Maddie closed her eyes and thought back to the times Adam had appeared on TV in interviews. He had said he didn’t want to leave Svalbard, preferring to conduct all his interviews remotely via satellite feed. The camera had always stayed close up, showing just his face. Now that she was looking for it, she realized that the way Adam had moved in those interviews had seemed just slightly odd, a little uncanny.
“You died,” said Maddie. She opened her eyes and looked at the Adam, this Adam with the smooth, perfectly symmetrical face and impossibly graceful limbs. “You died during the scan because there’s no way to do a scan without destroying the body.”
Adam nodded. “I’m one of the gods.”
“Why?” Maddie couldn’t imagine such a thing. All of the gods had been created as a last measure of desperation, a way to preserve their minds for the service of the goals of others. Her father had raged against his fate and fought so that none of the others had to go through what he did. To choose to become a brain in a jar was inconceivable to her.
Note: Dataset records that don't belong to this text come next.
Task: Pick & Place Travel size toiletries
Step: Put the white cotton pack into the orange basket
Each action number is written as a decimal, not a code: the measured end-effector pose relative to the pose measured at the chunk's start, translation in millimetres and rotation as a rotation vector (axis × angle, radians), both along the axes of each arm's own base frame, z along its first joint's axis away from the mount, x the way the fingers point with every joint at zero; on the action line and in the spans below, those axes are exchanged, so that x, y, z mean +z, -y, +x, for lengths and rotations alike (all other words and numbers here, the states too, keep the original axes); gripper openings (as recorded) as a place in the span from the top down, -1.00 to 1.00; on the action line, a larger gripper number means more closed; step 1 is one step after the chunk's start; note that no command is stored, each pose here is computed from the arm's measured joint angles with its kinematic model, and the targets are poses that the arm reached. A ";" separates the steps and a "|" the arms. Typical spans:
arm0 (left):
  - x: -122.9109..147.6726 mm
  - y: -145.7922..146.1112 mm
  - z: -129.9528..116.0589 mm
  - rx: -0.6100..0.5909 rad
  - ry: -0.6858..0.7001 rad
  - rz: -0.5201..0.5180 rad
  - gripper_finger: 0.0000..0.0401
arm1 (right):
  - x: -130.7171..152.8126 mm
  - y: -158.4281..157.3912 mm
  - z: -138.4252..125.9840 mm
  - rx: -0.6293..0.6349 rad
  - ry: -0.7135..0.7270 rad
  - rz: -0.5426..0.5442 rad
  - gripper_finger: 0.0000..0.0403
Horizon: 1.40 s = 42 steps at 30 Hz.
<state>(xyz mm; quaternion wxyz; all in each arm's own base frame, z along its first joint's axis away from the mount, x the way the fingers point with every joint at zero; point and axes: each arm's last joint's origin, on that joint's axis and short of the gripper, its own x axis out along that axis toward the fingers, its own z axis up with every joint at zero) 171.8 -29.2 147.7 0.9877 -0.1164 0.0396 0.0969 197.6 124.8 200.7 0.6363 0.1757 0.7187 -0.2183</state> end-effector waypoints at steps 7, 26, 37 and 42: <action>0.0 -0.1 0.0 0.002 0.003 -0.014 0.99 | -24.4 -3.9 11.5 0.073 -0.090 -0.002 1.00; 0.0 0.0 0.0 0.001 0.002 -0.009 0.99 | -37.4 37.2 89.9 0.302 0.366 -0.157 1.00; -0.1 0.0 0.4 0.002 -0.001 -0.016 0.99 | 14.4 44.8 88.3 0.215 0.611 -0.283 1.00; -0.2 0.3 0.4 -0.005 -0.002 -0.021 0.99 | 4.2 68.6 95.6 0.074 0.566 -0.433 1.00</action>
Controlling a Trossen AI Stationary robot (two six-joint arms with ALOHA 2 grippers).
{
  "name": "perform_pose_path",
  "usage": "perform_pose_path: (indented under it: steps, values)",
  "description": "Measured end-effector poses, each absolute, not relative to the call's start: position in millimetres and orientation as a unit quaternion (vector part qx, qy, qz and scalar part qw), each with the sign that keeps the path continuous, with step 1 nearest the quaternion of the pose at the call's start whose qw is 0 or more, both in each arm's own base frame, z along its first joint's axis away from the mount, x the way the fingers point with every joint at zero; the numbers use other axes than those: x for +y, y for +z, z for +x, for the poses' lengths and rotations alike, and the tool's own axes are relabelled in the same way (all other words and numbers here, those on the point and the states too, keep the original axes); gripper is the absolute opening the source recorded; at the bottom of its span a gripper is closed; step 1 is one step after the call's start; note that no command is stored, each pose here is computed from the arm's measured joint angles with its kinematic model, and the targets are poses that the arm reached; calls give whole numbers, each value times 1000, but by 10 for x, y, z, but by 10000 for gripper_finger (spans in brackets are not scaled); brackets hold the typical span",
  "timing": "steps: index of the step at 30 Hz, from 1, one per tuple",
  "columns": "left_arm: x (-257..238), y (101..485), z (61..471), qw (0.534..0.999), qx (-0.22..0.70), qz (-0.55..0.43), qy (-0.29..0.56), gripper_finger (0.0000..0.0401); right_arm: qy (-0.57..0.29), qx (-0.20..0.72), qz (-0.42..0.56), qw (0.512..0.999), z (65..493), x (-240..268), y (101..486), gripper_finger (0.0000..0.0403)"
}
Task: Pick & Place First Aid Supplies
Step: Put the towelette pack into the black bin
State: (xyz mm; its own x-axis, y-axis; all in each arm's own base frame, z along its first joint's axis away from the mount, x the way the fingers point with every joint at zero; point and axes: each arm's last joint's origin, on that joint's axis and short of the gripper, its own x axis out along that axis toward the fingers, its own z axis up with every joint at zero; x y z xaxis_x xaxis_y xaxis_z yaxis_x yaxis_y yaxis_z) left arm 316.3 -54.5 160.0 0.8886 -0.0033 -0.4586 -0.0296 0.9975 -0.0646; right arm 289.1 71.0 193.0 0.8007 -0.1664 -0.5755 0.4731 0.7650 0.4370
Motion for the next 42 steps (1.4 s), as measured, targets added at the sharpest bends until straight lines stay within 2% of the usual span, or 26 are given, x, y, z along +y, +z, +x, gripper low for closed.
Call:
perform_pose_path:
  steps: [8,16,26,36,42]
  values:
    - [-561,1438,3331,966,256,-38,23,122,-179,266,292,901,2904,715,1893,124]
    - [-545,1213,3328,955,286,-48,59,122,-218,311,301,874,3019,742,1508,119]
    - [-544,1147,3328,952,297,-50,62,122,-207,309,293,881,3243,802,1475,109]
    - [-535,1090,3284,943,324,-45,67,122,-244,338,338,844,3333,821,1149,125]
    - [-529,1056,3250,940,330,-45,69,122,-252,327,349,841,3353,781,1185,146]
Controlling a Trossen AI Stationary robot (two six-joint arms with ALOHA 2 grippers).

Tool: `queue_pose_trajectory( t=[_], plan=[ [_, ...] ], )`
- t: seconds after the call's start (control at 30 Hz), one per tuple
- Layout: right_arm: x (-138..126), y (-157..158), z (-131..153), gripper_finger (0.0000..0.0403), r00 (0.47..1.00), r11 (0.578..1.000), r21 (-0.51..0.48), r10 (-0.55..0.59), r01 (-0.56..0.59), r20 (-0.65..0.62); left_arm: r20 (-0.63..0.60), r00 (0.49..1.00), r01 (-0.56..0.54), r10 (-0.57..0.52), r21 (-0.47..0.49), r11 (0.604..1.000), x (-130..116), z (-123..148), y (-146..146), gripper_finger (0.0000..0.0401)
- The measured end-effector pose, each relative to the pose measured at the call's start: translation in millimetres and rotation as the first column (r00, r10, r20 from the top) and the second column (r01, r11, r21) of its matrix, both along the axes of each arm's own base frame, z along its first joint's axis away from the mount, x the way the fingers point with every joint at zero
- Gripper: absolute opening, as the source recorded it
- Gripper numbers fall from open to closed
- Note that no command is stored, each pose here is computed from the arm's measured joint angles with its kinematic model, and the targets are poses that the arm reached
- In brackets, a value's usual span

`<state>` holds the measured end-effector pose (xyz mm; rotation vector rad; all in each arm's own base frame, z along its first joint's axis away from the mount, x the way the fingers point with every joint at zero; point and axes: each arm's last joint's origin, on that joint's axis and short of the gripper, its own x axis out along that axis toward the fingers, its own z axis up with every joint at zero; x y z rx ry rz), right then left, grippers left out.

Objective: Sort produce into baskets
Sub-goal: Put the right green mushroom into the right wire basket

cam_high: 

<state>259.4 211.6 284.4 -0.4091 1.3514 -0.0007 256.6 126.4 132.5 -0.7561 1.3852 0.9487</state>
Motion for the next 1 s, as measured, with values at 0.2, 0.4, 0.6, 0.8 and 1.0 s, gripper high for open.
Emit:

“The world is dying, Maddie,” said Adam. “You know this. Even before the wars, we were killing the planet slowly. There were too many of us squabbling over too few resources, and to stay alive we had to hurt the world even more, polluting the water and air and soil so that we might extract more. The wars only accelerated what was already an inevitable trend. There are too many of us for this planet to support. The next time we fight a war, there won’t be any more of us to save after the nukes are done falling.”
“It’s not true!” Even as she said it, Maddie knew that Adam was right. The headlines and her own research had long ago led her to the same conclusion. He’s right. She felt very tired. “Are we the cancer of this planet?”
“We’re not the problem,” said Adam.
Maddie looked at him.
“Our bodies are,” said Adam. “Our bodies of flesh exist in the realm of atoms. Our senses require the gratification of matter. Not all of us can live the lifestyle we believe we deserve. Scarcity is the root of all evil.”
“What about space, the other planets and stars?”
“It’s too late for that. We’ve hardly taken another step on the moon, and most of the rockets we’ve been building since then have been intended to deliver bombs.”
Maddie said nothing. “You’re saying there is no hope?”